Deputy Chairman of the Riyadh Schools
- Incumbent
- Assumed office 20 July 2012

Advisor and Board Member at MiSK Foundation
- Incumbent
- Assumed office 21 June 2012

Chairman of the Scientific Committee of the First Saudi Technical Conference
- In office 18 November 2000 – 22 November 2000

Personal details
- Born: 20 December 1960 (age 65) Al-Ghat, Riyadh Province, Saudi Arabia
- Education: King Saud University Oxford University Pennsylvania State University

= Ahmed bin Mohammad Al-Issa =

Saudi Arabian politician

Ahmed bin Mohammad Al-Issa (born 20 December 1960) is a Saudi Arabian politician. He served as Minister of Education of Saudi Arabia from 15 December 2015 to 27 December 2018.

==Biography==
===Education===
Ahmed bin Mohammad Al-Issa received a Bachelor of Art degree from the History department of the King Saud University in 1983. He earned a master's degree in Education in 1989, and a Ph.D. in Education in 1993, from Pennsylvania State University. In 2009, he completed an advanced program in management and leadership at Oxford University.

In 2002, Ahmed bin Mohammad Al-Issa became a full-time advisor for the Al Yamamah University project, Dean from 2003 to 2008, and Director the following year. In 2011, Ahmed bin Mohammad Al-Issa takes up the post of Director General of the Strategic Studies Department at the Royal Court.

===Career===
Al-Issa began his career in 1990 as associate Dean of Educational Affairs at the Riyadh College of Technology. From 1996 to 1997, he became the supervisor of the Curriculum Development Unit in the Technical Affairs Department of Universities. He then returned to Riyadh University of Technology as assistant Dean, then Dean from 1998 to 2001.

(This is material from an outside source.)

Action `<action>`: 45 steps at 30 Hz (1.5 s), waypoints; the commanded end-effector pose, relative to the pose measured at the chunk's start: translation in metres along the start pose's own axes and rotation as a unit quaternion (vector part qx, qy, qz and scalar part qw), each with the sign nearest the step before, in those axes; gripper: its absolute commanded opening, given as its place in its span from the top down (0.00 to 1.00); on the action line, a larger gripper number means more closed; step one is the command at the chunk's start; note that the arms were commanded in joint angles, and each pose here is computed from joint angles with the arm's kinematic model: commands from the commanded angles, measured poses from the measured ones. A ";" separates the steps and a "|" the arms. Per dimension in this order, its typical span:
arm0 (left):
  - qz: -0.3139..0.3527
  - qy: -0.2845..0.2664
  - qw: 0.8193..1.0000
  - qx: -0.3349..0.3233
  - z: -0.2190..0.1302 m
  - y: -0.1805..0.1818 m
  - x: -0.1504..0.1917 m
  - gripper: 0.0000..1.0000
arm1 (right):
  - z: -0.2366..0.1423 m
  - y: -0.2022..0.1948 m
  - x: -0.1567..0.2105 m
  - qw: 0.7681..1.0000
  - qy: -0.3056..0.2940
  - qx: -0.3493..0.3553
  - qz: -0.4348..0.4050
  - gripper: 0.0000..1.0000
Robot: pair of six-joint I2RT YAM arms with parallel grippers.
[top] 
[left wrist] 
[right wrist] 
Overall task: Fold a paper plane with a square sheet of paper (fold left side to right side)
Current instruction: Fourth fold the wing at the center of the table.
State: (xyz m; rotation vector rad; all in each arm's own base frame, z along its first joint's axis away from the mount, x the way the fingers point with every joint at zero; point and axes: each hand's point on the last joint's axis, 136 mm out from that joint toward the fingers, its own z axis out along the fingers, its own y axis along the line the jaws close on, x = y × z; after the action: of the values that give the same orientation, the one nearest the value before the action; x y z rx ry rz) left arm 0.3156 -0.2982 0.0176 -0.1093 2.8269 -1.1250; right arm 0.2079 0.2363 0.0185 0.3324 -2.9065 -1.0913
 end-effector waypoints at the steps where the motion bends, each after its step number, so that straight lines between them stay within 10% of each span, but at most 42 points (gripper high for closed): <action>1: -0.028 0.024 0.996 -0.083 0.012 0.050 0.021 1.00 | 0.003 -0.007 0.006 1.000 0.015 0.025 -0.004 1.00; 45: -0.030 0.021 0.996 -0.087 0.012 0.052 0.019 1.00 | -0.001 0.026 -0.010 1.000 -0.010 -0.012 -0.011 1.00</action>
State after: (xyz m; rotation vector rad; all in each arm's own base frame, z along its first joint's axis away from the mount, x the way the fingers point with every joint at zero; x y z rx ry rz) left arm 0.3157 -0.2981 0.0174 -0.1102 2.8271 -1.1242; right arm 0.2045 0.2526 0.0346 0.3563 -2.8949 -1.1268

===Minister of Education===
Ahmed bin Mohammad Al-Issa was announced as the new Minister of Education of Saudi Arabia on 11 December 2015, succeeding to Azzam Al-Dakhil. As Minister of Education, he set a high priority on e-learning and more technology in the classroom, and initiated several programs around the kingdom to promote this issue.

In August 2016, Al-Issa and Irina Bokova signed two agreements to expand the number of UNESCO Chairs in Saudi universities, and the establishment of the UNESCO Junior Professional Officer Program.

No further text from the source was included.